Some foreign office officials had even mooted the freezing of Irish sterling balances in the Bank of England until Ireland signed the European convention for the suppression of terrorism, but this idea was quickly dismissed.

For the moment, the British government was agreed that an attempt would be made to secure greater co-operation from Lynch before the “more confrontational policy” was adopted.

The tone of Haydon’s dispatches from the embassy in Dublin back to the UK also changed markedly in the wake of the Mountbatten murder. On September 3rd, he wrote: “As was expected, last week’s public expressions of shame, shock and regret have by now been largely forgotten or overshadowed. Even now they remain obsessed by 800 years of history.

“Any suggestion that the British are telling them what they must do produces instant reflex statements about Irish independence and sovereignty.”

Tensions were extremely high when an Irish government delegation arrived at Downing Street on September 5th, having attended Mountbatten’s funeral in the morning.

Thatcher had a private meeting with Lynch, with only two other officials in the room. She put forward a shopping list of demands for better security co-operation, including extradition of terrorist suspects to the UK, permission for British army helicopters to fly over Irish territory in the Border area, and a suggestion that RUC officers be present at Garda interrogations of suspects.

Lynch observed that “all these would raise difficulties for the Irish government”. He also expressed a fear that the reaction to the Mountbatten and Warrenpoint attacks “might have repercussions for Irish people living” in the UK. “A majority of the population of the six counties had voted to remain part of the UK,” Thatcher continued.

This discussion was followed by an explosive plenary meeting at 4pm, involving senior delegations from both governments. Lynch stated that “the incidence of terrorism on the Border had been greatly exaggerated”. In reply, Thatcher “stressed that she would be unable to restrain public opinion in this country if, having agreed on the threat, she and Mr Lynch were unable to point to anything new that would be done”. She asked “whether the Irish side were prepared to get down to brass tacks” or would they refuse the British?

The minutes of the meeting also record a spat between tánaiste George Colley and British foreign secretary Lord Carrington.

“Mr Colley attempted to argue that Northern Ireland was an artificial creation, and adduced as evidence the fact that there had never been a change of government in Stormont. He did not deny it when the foreign and commonwealth secretary pointed out that there were many states in the world whose creation might, for one reason or another, be said to be artificial, but whose existence was nonetheless a fact.”

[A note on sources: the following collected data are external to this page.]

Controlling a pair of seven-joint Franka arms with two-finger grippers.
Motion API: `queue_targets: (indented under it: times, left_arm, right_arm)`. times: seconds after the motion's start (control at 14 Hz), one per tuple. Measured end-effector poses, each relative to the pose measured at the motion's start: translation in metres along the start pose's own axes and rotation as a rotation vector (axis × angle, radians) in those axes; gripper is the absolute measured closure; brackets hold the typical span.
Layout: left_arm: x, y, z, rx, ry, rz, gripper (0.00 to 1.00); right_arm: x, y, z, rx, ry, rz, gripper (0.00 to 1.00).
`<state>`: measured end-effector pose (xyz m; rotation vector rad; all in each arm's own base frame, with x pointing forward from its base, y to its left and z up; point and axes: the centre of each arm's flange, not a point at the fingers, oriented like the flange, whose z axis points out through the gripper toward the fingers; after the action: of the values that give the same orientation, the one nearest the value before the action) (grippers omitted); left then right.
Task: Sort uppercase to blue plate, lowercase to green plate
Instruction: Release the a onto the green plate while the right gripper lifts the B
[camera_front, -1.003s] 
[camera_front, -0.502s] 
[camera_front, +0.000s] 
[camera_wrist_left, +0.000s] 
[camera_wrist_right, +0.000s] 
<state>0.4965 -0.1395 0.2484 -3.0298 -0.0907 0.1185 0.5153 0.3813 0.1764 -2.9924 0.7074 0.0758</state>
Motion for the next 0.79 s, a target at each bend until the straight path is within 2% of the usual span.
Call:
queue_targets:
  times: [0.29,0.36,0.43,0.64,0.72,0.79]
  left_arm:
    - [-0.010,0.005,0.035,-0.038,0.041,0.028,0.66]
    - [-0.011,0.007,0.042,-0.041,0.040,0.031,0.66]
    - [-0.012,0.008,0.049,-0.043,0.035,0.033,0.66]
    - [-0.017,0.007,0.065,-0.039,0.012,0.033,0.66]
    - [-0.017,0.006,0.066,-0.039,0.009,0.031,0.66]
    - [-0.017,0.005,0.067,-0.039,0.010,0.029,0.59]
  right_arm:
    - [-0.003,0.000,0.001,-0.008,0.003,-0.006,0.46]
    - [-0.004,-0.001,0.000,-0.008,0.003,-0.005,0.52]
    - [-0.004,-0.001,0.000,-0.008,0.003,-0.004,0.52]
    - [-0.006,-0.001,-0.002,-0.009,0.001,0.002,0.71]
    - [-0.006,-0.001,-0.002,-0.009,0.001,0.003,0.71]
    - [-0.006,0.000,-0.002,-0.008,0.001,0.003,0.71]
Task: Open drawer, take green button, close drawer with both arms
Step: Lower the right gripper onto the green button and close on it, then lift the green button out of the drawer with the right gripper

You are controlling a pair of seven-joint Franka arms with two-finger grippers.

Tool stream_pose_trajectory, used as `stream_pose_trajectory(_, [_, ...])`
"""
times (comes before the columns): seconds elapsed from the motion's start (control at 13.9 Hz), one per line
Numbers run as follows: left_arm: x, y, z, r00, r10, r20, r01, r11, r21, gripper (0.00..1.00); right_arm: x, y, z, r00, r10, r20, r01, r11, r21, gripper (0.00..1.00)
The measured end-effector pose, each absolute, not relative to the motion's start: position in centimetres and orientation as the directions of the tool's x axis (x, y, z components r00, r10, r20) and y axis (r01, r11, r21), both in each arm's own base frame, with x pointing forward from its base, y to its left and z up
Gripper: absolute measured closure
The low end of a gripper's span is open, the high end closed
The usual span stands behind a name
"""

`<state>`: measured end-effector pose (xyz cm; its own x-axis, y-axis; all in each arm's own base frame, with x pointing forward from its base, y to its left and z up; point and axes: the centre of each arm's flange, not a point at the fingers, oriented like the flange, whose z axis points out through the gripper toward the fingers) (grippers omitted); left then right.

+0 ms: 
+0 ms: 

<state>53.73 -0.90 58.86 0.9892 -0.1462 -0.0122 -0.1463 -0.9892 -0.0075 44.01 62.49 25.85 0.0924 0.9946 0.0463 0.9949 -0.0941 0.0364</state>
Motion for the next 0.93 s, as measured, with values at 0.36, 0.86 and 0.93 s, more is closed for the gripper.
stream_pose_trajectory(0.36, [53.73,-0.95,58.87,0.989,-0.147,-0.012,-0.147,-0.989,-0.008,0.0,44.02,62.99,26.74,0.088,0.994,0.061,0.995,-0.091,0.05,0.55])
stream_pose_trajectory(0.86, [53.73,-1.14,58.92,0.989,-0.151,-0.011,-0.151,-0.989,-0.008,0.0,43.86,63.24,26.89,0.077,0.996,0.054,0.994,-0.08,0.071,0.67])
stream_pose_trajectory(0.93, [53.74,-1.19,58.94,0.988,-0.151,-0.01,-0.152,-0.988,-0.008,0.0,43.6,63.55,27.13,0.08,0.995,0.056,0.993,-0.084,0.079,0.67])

In the following weeks, the two governments came to a compromise and agreed a new security package on October 5th. The full details were not released to the public to avoid a reaction from the more republican wing of Fianna Fáil. However, a document in the British archives reveals that the new measures included the establishment of a new RUC-Garda panel to co-ordinator the activities of a specialist Garda unit on the Border (which was also strengthened), the granting of permission for British helicopters to cross the Border within a 5km range, the centralisation of Garda criminal intelligence machinery at Monaghan, and improved liaison between the two police forces.